(EXERCISE GOAL) A verbatim repeat of the lines below is required, with the pictures removed.

(EXERCISE MATERIALS)
------

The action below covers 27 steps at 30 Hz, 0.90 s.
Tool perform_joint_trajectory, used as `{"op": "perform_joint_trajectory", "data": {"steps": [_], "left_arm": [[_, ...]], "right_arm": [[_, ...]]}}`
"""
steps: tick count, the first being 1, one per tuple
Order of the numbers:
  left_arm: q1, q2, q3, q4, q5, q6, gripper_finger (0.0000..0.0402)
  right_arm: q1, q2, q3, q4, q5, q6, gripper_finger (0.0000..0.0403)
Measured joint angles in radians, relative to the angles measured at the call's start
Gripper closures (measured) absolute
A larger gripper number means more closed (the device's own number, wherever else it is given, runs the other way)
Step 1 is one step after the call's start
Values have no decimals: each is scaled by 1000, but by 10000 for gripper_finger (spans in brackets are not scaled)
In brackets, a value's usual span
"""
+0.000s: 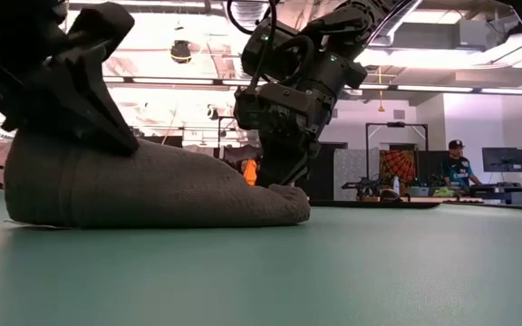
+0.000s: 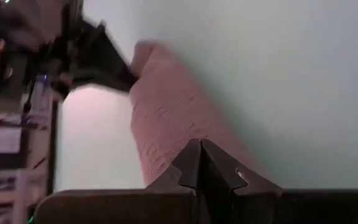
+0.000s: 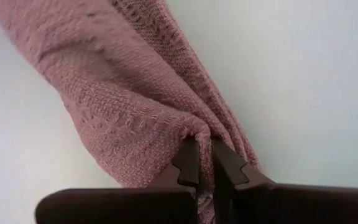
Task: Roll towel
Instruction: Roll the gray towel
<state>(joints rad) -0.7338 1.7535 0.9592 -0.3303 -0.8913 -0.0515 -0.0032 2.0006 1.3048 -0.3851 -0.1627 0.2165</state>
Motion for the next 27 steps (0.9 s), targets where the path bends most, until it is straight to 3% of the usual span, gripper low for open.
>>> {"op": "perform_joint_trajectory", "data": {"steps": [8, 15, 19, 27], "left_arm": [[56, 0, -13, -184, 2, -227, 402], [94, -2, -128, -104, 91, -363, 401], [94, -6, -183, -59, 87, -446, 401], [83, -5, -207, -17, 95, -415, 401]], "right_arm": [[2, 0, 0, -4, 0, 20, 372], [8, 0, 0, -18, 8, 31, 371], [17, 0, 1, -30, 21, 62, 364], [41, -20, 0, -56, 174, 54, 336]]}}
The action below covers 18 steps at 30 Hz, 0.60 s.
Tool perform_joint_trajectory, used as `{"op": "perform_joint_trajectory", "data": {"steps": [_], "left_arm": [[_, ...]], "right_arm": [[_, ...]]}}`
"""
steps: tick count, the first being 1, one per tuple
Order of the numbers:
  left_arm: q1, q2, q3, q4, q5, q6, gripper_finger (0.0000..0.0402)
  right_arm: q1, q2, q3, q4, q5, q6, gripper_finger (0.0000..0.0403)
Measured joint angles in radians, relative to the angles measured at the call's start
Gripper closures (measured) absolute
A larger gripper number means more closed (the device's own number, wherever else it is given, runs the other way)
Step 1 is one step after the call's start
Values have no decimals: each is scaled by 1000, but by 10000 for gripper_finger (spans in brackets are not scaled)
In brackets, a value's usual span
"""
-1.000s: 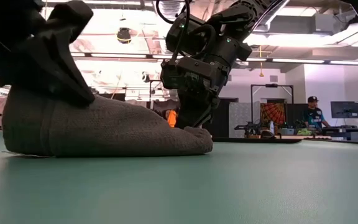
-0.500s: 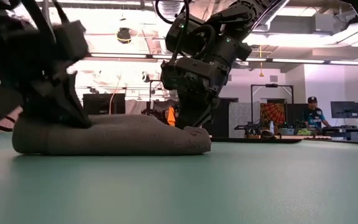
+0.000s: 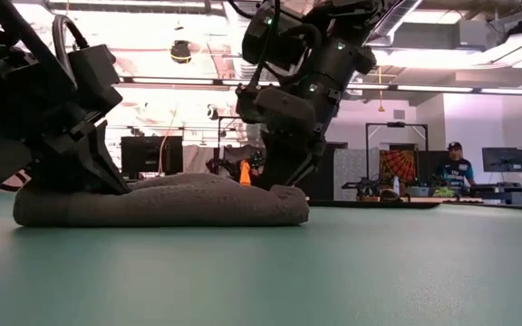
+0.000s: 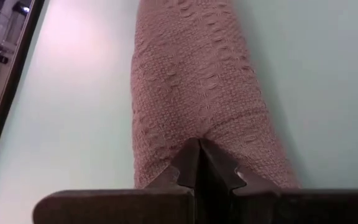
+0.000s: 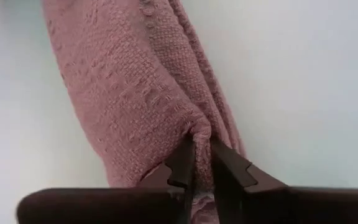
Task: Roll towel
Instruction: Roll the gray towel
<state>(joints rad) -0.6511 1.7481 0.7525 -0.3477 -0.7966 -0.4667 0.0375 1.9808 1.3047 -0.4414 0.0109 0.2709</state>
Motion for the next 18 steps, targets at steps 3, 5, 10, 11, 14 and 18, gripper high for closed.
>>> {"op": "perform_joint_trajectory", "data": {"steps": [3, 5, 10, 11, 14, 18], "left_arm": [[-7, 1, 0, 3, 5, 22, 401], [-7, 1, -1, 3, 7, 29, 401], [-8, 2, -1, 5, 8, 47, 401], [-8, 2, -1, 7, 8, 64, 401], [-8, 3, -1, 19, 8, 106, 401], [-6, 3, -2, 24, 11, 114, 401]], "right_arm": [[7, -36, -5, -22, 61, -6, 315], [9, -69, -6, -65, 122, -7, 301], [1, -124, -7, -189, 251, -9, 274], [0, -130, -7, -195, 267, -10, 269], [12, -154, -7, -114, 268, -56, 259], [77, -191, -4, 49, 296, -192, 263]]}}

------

(OUTPUT)
The action below covers 27 steps at 30 Hz, 0.90 s.
Tool perform_joint_trajectory, used as `{"op": "perform_joint_trajectory", "data": {"steps": [_], "left_arm": [[_, ...]], "right_arm": [[_, ...]]}}`
"""
steps: tick count, the first being 1, one per tuple
Order of the numbers:
  left_arm: q1, q2, q3, q4, q5, q6, gripper_finger (0.0000..0.0402)
  right_arm: q1, q2, q3, q4, q5, q6, gripper_finger (0.0000..0.0403)
Measured joint angles in radians, relative to the angles measured at the call's start
Gripper closures (measured) absolute
A larger gripper number means more closed (the device's own number, wherever else it is given, runs the other way)
Step 1 is one step after the call's start
Values have no decimals: each is scaled by 1000, but by 10000 for gripper_finger (spans in brackets are not scaled)
In brackets, a value's usual span
"""
+0.000s: 
+0.000s: 
+0.000s: 
Task: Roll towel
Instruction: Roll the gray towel
<state>(joints rad) -0.7338 1.7535 0.9592 -0.3303 -0.8913 -0.0515 -0.0032 2.0006 1.3048 -0.3851 -0.1627 0.2165</state>
Motion for the next 27 steps (0.9 s), targets where the path bends most, until it is straight to 3% of the usual span, gripper low for open.
>>> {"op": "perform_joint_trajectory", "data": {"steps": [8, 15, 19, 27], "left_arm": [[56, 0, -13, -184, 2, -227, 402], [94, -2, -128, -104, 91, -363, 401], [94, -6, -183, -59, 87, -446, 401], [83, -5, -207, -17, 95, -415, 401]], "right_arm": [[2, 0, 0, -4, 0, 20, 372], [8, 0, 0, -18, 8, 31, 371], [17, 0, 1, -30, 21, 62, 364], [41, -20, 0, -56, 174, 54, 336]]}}
The action below covers 18 steps at 30 Hz, 0.60 s.
Tool perform_joint_trajectory, used as `{"op": "perform_joint_trajectory", "data": {"steps": [_], "left_arm": [[_, ...]], "right_arm": [[_, ...]]}}`
"""
steps: tick count, the first being 1, one per tuple
Order of the numbers:
  left_arm: q1, q2, q3, q4, q5, q6, gripper_finger (0.0000..0.0402)
  right_arm: q1, q2, q3, q4, q5, q6, gripper_finger (0.0000..0.0403)
Measured joint angles in radians, relative to the angles measured at the call's start
Gripper closures (measured) absolute
A larger gripper number means more closed (the device's own number, wherever else it is given, runs the other way)
Step 1 is one step after the call's start
Values have no decimals: each is scaled by 1000, but by 10000 for gripper_finger (spans in brackets are not scaled)
In brackets, a value's usual span
"""
-1.000s: 
-0.500s: 
+0.000s: 
+0.000s: 
+0.000s: 
Task: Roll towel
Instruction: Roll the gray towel
<state>(joints rad) -0.6511 1.7481 0.7525 -0.3477 -0.7966 -0.4667 0.0375 1.9808 1.3047 -0.4414 0.0109 0.2709</state>
Motion for the next 18 steps, targets at steps 3, 5, 10, 11, 14 and 18, gripper high for closed.
>>> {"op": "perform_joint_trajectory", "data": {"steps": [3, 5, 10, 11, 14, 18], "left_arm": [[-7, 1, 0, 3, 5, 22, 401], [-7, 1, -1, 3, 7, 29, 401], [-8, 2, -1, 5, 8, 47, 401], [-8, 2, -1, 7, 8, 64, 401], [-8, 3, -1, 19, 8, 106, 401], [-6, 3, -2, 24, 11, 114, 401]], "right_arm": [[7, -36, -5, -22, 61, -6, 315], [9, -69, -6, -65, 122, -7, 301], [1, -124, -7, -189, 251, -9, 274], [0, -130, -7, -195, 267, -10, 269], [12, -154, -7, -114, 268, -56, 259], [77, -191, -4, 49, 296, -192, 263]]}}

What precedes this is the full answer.